→ EXERCISE REQUIREMENTS: Scan each line of the entries below for the word "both" and count the ones where it appears. The answer is that number alone.

[[ DATA FOR THE TASK, beginning ]]

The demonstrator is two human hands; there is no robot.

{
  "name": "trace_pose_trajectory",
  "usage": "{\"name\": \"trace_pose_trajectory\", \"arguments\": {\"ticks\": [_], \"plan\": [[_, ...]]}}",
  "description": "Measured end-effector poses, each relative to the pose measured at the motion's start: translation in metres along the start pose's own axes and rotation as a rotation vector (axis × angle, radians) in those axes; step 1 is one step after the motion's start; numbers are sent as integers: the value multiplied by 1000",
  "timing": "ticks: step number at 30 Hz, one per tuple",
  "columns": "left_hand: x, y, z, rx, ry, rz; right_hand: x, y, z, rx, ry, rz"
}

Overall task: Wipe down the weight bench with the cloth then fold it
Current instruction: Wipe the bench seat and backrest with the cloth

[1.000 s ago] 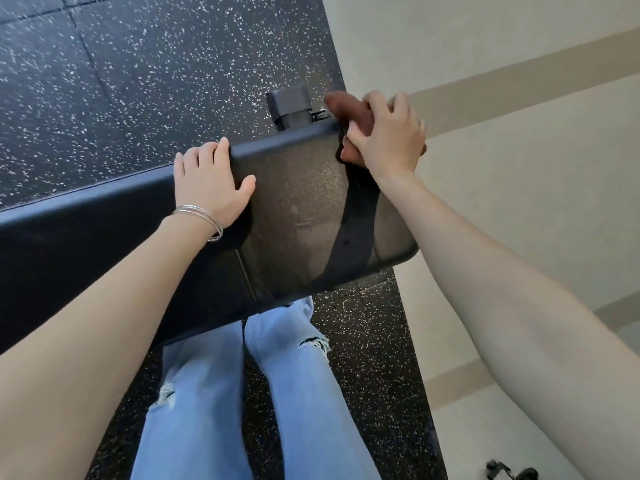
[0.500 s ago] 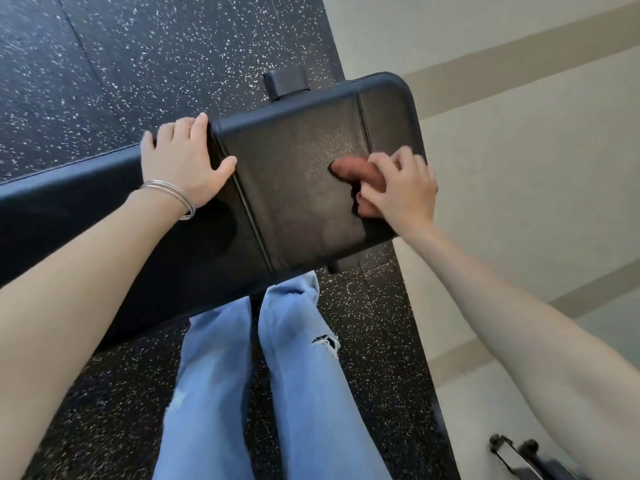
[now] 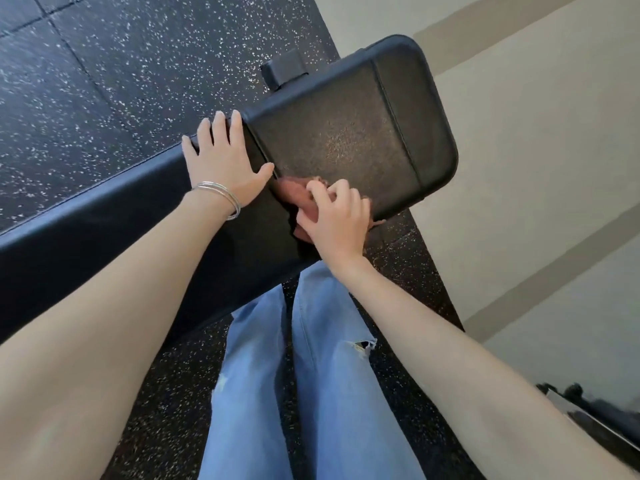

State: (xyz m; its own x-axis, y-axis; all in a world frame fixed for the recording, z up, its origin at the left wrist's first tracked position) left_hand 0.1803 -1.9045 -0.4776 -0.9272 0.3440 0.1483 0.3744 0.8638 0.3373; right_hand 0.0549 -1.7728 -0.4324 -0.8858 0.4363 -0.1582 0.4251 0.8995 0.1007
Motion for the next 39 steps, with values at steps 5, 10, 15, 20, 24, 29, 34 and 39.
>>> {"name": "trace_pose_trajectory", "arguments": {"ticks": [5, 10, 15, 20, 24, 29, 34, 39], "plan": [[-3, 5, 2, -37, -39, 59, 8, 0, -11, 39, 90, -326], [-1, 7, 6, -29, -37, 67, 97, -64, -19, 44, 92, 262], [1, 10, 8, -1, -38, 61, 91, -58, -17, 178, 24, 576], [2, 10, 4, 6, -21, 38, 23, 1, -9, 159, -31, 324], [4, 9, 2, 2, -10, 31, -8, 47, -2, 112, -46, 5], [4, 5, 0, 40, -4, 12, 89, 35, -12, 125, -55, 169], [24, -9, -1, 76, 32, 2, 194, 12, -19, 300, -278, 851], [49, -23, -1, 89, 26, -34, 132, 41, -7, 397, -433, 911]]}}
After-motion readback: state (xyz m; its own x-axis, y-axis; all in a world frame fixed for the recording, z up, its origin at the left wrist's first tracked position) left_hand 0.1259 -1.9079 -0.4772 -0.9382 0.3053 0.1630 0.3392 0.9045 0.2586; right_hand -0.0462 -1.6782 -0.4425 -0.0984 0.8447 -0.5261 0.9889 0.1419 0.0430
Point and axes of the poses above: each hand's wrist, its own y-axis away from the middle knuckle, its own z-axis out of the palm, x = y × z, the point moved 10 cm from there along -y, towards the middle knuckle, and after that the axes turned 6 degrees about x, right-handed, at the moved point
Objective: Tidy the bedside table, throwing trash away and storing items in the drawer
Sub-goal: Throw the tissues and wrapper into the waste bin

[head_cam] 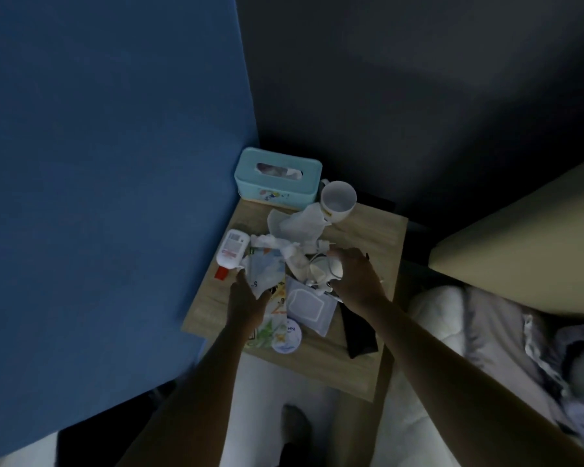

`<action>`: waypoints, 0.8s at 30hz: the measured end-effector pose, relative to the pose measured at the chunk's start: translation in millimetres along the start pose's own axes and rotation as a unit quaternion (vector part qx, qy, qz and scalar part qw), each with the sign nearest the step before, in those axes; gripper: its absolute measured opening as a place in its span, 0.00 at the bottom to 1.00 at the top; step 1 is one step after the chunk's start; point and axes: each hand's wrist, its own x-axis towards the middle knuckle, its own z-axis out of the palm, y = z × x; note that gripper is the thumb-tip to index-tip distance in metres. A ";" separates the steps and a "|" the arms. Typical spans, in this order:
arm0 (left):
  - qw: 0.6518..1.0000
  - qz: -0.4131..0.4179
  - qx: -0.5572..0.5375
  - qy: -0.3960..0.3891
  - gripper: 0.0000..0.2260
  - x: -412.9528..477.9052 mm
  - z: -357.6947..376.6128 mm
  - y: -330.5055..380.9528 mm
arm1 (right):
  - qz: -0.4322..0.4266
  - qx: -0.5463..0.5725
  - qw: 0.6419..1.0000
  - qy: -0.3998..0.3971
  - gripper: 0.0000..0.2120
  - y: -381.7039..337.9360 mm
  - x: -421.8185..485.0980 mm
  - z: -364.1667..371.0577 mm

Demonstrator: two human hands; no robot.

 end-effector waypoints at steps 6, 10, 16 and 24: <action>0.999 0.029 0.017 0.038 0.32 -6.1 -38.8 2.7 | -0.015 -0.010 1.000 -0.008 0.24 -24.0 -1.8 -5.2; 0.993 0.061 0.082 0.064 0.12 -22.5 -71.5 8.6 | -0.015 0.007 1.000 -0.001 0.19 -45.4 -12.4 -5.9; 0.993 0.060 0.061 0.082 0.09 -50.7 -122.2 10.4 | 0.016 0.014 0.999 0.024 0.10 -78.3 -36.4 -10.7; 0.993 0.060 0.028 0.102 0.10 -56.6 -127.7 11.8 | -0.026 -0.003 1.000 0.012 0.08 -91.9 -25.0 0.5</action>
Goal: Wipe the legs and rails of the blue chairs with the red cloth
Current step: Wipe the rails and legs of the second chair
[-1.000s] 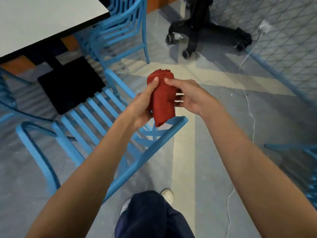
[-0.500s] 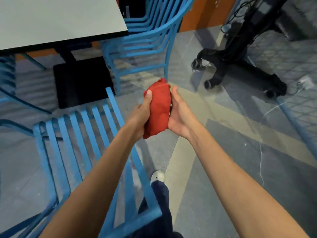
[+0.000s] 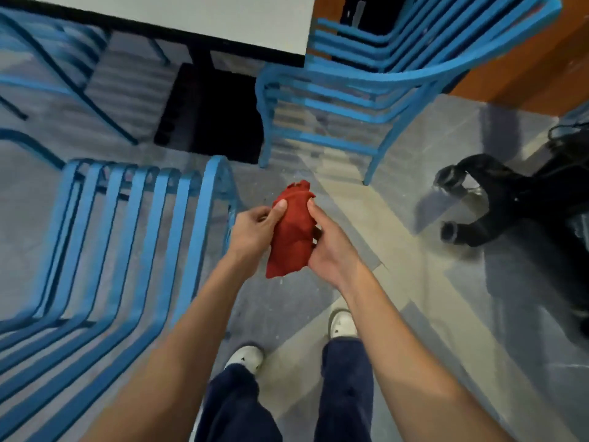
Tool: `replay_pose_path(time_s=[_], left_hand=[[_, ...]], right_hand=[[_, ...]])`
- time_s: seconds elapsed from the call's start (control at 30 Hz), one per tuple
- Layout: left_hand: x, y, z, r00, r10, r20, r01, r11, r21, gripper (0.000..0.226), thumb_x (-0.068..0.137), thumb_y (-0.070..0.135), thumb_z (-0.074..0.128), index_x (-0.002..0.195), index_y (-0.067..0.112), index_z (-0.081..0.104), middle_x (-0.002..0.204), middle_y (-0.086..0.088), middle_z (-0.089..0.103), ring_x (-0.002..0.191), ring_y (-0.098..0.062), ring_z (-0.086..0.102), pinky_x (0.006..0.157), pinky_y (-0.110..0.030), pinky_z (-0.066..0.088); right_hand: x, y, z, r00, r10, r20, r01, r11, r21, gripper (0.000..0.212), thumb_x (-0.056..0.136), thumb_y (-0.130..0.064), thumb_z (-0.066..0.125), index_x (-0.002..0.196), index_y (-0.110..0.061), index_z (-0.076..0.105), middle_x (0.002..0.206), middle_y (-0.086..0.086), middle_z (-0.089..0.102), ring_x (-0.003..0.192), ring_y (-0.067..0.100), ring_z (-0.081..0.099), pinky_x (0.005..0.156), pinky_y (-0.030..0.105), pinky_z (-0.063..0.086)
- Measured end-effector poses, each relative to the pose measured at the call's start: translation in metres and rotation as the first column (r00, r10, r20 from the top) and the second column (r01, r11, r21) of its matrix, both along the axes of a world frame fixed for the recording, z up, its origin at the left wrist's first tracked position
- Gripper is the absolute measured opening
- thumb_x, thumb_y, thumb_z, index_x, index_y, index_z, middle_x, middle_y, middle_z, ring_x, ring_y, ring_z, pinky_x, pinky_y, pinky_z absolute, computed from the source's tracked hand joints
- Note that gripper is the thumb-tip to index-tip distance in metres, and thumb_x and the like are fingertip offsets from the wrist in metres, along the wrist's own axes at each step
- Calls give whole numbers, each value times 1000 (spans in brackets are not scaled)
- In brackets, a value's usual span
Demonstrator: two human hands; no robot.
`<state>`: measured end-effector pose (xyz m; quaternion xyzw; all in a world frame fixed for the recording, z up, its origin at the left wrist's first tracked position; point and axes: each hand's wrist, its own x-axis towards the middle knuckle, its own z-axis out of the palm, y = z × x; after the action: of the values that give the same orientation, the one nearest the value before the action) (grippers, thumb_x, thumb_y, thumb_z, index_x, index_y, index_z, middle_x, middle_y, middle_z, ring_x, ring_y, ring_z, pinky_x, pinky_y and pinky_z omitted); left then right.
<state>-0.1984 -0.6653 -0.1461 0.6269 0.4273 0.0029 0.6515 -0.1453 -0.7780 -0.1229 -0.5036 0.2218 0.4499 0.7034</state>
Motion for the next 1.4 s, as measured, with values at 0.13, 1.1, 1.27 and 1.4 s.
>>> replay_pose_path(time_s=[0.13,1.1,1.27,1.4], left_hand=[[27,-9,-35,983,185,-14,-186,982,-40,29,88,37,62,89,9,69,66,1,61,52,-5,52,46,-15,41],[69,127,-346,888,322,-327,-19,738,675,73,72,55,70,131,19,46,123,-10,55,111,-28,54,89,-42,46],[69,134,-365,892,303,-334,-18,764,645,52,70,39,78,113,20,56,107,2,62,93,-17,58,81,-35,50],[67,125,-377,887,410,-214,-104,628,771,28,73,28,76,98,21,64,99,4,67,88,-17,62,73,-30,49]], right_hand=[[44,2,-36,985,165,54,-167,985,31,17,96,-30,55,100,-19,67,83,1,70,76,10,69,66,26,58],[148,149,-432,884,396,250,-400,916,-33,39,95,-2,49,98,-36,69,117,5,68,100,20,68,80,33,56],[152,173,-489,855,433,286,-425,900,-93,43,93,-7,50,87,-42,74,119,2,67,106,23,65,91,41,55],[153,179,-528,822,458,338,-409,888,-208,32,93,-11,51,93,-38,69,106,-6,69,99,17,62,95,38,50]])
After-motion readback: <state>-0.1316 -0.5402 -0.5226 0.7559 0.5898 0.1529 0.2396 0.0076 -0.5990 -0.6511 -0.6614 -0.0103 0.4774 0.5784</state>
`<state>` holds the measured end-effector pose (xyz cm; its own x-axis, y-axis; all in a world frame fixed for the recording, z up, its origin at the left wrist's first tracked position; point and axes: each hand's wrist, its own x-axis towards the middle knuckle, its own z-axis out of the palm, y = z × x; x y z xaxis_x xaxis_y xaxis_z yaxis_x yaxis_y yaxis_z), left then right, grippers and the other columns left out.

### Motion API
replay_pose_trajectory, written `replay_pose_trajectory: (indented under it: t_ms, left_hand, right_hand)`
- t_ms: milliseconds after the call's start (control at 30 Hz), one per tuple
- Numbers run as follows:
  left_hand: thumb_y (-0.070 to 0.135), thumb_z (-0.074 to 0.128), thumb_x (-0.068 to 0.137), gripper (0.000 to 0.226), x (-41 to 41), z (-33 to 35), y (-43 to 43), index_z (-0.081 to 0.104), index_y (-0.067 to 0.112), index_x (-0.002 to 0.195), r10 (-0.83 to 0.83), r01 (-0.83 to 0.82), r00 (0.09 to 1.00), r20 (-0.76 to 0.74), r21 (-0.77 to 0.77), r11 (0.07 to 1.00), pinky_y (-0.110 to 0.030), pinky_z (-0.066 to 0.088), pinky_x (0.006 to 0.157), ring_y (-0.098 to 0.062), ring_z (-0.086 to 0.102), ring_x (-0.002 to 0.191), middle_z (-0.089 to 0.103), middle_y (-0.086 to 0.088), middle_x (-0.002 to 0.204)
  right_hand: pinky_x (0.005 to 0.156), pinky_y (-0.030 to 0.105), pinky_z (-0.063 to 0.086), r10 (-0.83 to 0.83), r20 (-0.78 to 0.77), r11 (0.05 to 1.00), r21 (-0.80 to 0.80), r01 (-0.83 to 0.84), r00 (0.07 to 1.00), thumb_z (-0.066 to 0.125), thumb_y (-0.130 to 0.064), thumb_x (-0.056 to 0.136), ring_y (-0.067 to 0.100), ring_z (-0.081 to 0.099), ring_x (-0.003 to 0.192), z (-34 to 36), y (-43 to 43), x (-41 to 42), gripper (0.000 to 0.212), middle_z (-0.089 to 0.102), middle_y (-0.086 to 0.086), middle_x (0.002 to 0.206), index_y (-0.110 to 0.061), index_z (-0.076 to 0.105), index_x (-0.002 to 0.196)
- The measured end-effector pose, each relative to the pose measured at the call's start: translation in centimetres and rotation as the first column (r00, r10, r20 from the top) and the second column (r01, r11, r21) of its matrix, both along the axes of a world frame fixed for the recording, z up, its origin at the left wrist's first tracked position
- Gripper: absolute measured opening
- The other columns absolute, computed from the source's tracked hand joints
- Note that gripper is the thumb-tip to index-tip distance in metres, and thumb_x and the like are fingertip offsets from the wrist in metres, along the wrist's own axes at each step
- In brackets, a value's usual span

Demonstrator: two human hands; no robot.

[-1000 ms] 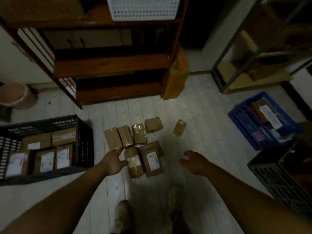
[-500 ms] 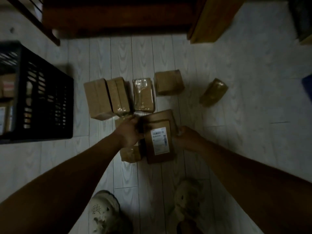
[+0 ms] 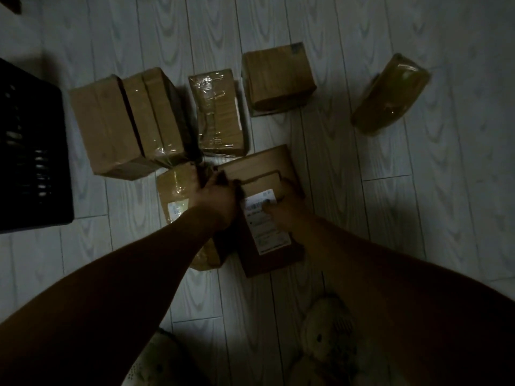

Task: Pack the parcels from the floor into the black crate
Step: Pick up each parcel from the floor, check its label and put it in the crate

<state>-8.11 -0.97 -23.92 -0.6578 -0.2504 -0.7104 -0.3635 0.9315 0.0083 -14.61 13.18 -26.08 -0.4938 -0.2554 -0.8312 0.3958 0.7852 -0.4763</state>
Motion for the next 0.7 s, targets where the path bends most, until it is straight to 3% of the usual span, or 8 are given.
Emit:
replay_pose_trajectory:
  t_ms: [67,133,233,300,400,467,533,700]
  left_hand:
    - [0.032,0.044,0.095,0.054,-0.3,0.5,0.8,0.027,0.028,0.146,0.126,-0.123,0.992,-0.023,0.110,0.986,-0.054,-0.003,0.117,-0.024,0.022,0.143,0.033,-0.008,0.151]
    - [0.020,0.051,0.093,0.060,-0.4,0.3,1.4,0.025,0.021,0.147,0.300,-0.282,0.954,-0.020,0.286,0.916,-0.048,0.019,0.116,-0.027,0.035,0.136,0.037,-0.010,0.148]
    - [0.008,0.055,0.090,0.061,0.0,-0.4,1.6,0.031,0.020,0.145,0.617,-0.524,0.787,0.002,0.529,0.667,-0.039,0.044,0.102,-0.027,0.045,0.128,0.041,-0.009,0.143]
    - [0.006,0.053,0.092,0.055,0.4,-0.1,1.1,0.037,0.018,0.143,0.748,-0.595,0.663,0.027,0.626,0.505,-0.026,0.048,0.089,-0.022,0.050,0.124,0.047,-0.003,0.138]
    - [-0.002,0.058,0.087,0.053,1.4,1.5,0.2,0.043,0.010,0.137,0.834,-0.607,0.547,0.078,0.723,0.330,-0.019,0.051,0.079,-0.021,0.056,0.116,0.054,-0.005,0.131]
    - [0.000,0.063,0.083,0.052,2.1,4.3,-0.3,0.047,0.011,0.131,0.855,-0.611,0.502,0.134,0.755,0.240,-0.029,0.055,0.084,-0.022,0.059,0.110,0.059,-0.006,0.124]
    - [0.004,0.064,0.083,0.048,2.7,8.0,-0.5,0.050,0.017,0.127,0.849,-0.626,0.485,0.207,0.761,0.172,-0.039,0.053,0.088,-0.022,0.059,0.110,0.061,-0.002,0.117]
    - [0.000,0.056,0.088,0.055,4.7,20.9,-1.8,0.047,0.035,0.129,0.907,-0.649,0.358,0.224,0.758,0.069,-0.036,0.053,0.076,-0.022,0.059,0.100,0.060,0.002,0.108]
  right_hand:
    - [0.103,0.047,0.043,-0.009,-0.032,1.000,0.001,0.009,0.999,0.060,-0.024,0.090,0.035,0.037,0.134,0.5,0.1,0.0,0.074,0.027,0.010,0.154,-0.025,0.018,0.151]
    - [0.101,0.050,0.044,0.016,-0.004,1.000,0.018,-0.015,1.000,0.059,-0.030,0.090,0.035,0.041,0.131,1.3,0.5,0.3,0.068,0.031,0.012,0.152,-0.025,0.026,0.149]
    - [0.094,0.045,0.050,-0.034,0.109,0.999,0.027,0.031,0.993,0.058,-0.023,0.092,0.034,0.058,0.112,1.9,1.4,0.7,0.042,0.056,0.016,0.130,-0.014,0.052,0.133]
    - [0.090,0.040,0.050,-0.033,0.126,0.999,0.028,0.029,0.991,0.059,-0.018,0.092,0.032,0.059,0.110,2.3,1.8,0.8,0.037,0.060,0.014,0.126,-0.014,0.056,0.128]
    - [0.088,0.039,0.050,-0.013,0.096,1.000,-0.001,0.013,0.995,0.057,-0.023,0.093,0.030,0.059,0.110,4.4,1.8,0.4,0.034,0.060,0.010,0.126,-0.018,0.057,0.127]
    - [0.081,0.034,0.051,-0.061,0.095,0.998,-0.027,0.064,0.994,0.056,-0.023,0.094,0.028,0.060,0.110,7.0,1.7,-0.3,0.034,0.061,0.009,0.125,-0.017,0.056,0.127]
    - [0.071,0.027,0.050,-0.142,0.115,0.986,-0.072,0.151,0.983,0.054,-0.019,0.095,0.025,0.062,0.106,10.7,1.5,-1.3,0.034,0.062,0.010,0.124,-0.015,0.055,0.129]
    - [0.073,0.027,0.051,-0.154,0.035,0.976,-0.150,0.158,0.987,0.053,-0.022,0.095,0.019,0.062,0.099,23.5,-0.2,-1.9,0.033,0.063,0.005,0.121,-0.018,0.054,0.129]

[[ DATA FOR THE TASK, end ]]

→ RESULT OF THIS TASK: 2